_WHAT YOU HAVE TO DO_
Restate word for word the entries below, starting at the line with "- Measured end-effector" and ending at the line with "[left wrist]". Keep both end lines and omit the pictures.

[Records from a dataset]
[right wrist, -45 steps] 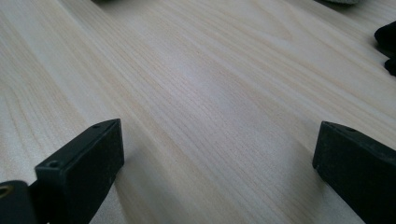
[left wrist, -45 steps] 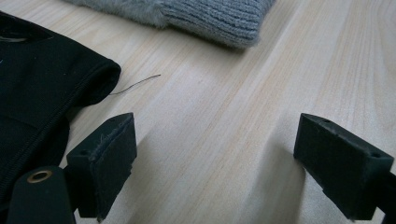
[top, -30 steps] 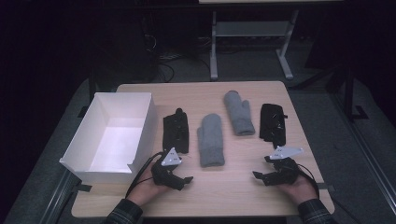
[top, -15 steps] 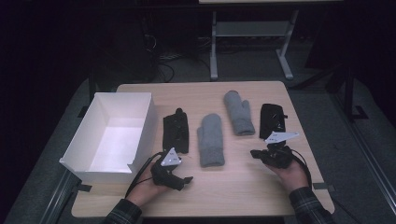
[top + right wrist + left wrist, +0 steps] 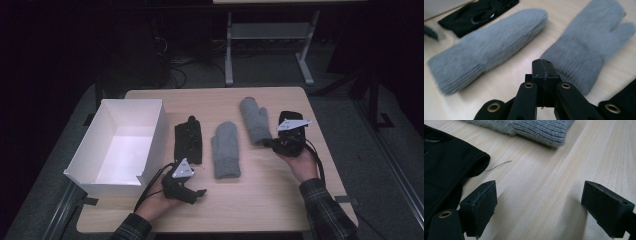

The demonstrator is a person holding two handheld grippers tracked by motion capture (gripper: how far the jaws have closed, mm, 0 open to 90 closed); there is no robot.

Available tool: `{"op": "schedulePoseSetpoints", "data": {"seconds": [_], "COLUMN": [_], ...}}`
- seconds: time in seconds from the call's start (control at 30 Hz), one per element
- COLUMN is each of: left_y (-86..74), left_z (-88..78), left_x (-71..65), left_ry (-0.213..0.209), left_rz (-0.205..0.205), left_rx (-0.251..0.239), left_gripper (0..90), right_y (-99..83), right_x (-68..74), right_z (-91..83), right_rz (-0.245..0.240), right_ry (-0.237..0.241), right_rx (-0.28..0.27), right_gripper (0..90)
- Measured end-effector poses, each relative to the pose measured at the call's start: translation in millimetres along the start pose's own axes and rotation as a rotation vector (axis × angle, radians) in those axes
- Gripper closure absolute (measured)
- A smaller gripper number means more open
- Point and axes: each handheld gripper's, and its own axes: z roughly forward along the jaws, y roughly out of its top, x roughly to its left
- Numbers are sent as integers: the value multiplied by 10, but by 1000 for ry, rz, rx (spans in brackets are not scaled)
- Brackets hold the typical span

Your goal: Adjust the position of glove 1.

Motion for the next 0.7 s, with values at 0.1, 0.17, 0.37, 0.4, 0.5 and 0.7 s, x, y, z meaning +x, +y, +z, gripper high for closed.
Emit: {"op": "schedulePoseSetpoints", "data": {"seconds": [0.1, 0.17, 0.37, 0.4, 0.5, 0.7], "left_y": [1, 1, 1, 1, 1, 1], "left_z": [0, 0, 0, 0, 1, 1], "left_x": [1, 2, 3, 2, 3, 3], "left_ry": [-1, -2, -2, -2, -2, -2], "left_rz": [0, 1, 1, 1, 1, 1], "left_rx": [0, 0, 0, 0, 0, 0], "left_gripper": [125, 125, 125, 125, 125, 125], "right_y": [94, 135, 234, 250, 277, 233], "right_x": [-87, -136, -257, -273, -301, -408], "right_z": [69, 106, 273, 304, 366, 485], "right_rz": [6, 19, 23, 24, 30, 35], "right_ry": [-13, -16, -29, -30, -27, -53], "right_rx": [-6, -14, 0, 3, -2, 29], "right_gripper": [900, 900, 900, 900, 900, 900]}}
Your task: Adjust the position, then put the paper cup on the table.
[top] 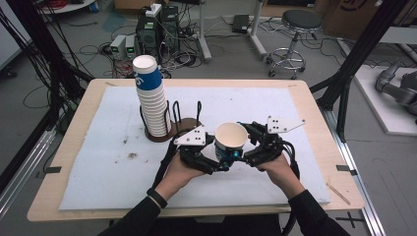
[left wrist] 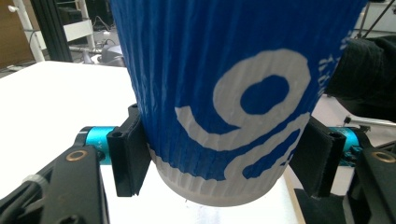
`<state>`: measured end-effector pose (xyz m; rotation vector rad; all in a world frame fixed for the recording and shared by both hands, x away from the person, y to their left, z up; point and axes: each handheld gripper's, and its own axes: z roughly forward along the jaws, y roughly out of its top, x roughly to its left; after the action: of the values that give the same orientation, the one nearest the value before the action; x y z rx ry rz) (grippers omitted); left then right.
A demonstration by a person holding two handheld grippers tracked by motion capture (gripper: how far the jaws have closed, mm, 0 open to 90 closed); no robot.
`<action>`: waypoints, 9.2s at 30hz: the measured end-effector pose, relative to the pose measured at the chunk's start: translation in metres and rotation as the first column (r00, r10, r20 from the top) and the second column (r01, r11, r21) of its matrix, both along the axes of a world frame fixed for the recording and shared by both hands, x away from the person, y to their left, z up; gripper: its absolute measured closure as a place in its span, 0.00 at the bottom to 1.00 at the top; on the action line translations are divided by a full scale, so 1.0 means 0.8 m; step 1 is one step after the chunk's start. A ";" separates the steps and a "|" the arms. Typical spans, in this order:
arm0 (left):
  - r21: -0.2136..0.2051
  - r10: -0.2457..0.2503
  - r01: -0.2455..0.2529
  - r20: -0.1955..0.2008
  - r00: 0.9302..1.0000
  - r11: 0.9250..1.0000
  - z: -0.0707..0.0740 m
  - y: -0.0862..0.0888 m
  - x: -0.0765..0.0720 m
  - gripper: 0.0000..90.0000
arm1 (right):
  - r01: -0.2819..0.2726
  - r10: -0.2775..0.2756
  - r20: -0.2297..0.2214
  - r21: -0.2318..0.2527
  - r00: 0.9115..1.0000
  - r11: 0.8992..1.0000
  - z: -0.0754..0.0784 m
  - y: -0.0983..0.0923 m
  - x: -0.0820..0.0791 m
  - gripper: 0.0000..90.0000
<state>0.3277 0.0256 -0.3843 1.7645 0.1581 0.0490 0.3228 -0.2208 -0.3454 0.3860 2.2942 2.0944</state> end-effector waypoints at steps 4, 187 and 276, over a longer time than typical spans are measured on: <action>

_RESPONSE_
- Measured end-effector poses, each relative to the pose measured at the call's start: translation in millimetres along the start pose's own axes and rotation as a rotation vector (axis × angle, radians) in those axes
- Gripper closure absolute (measured)
- A smaller gripper number means more open
- Point and axes: each handheld gripper's, and its own axes: z roughly forward along the jaws, y roughly out of its top, x roughly to its left
- Numbers are sent as integers: the value multiplied by 10, but by 1000 for ry, rz, rx (spans in brackets are not scaled)
- Brackets hold the typical span

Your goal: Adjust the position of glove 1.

Motion for the next 0.7 s, with values at 0.1, 0.17, 0.37, 0.4, 0.5 and 0.7 s, x, y, z meaning +x, +y, +z, gripper high for closed.
Emit: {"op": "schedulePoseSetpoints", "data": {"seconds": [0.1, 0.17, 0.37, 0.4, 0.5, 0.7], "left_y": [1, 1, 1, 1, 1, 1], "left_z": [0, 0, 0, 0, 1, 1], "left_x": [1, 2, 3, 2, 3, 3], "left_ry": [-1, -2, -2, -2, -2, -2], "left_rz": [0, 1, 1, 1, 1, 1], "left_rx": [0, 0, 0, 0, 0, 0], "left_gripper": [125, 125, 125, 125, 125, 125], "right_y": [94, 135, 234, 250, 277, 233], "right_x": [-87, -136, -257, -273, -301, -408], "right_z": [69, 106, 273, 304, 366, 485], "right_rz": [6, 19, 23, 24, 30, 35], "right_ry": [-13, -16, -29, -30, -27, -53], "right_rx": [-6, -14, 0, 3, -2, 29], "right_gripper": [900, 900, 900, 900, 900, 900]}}
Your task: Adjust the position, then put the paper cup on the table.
[top] 
[left wrist] 

That's the full output for the exercise.